# Action item
A faithful, word-for-word copy of the data below is required, without pictures.

# Given information
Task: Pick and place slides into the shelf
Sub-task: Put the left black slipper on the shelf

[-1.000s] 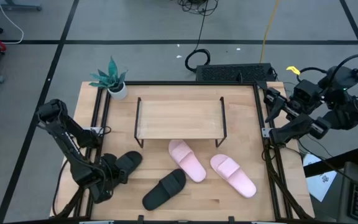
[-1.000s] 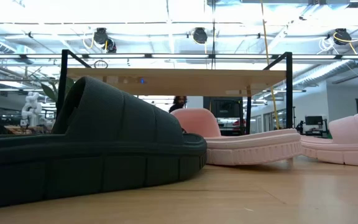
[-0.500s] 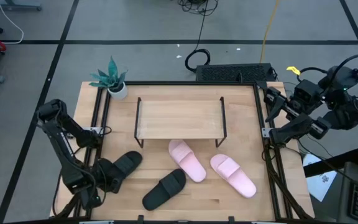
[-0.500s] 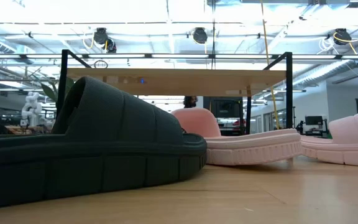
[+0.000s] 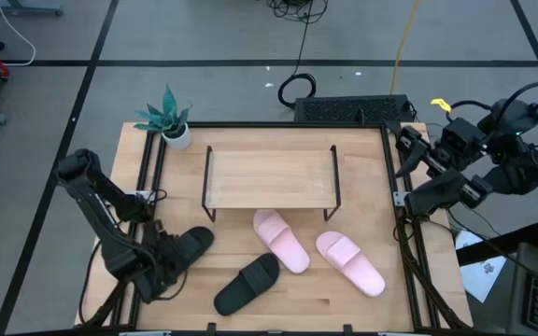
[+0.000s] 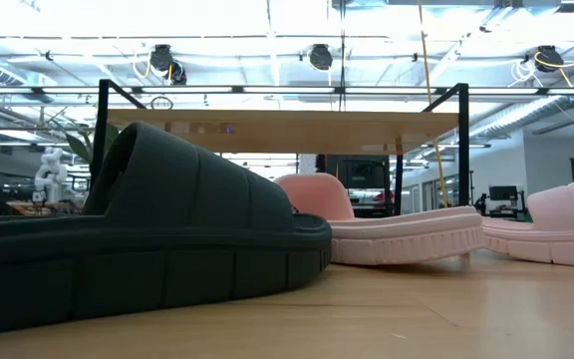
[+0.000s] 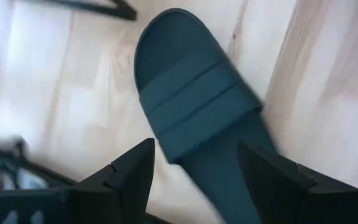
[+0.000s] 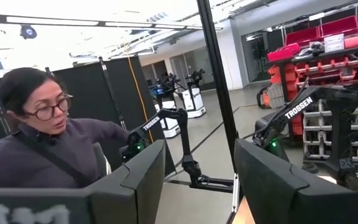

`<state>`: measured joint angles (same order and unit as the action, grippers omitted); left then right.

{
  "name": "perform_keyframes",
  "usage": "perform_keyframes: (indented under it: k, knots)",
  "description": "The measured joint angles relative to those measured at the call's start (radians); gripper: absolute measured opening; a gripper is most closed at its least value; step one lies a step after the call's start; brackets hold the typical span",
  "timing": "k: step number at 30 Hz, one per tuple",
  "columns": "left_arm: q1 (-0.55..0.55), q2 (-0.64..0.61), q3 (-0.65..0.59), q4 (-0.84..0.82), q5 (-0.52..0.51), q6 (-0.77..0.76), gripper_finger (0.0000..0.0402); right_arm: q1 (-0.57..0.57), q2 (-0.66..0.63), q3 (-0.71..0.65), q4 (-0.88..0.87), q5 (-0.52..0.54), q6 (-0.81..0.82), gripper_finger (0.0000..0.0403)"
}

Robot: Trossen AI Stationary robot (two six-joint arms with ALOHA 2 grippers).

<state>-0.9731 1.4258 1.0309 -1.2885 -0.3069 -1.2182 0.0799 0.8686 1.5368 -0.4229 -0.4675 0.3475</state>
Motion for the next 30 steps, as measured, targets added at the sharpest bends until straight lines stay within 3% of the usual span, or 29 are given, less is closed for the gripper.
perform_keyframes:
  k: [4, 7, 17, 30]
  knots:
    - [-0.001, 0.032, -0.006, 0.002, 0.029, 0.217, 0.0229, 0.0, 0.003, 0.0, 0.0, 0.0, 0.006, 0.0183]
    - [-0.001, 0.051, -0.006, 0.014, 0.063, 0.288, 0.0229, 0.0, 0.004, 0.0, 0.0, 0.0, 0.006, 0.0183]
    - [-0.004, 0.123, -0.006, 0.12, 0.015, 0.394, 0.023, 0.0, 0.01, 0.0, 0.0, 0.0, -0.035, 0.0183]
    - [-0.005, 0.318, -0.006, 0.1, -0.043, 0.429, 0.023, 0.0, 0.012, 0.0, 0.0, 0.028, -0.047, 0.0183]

# Task solution
Task: Pick and place slides into the shelf
Sub-task: Put the left black slipper on the shelf

[-1.000s] 
[-1.000s] 
[-0.500s] 
[-0.500s] 
[+0.000s] 
[+0.000s] 
[+0.000s] 
[+0.000s] 

`<state>`: measured joint angles (same order and unit as the action, grippers omitted); left then right.

{
  "name": "perform_keyframes",
  "usage": "perform_keyframes: (indented under it: k, knots)",
  "description": "The measured joint angles relative to those measured at the call's start (radians); gripper: absolute measured opening; a gripper is most closed at its least value; step one lies a step after the call's start; brackets hold the typical span",
  "timing": "k: step number at 30 Hz, one per tuple",
  "columns": "left_arm: q1 (-0.55..0.55), q2 (-0.64..0.61), q3 (-0.65..0.59), q4 (-0.84..0.82), q5 (-0.52..0.51), q6 (-0.77..0.76), gripper_finger (0.0000..0.0402); right_arm: q1 (-0.57..0.57), q2 (-0.66..0.63), q3 (-0.71..0.65), q4 (-0.88..0.87), q5 (-0.52..0.54), q6 (-0.81..0.82), gripper_finger (0.0000..0.0403)"
}

Robot: Trossen AI Stationary robot (two six-joint arms with ALOHA 2 grippers).

<state>-0.9731 1.4258 1.0309 -1.2885 -0.3069 -1.2182 0.0799 0.8686 1.5368 -0.4229 -0.4675 0.3475</state>
Motion for the next 30 steps, as measured, targets added at the sharpest bends until straight lines stay within 3% of the usual span, or 29 are given, less is closed for the gripper.
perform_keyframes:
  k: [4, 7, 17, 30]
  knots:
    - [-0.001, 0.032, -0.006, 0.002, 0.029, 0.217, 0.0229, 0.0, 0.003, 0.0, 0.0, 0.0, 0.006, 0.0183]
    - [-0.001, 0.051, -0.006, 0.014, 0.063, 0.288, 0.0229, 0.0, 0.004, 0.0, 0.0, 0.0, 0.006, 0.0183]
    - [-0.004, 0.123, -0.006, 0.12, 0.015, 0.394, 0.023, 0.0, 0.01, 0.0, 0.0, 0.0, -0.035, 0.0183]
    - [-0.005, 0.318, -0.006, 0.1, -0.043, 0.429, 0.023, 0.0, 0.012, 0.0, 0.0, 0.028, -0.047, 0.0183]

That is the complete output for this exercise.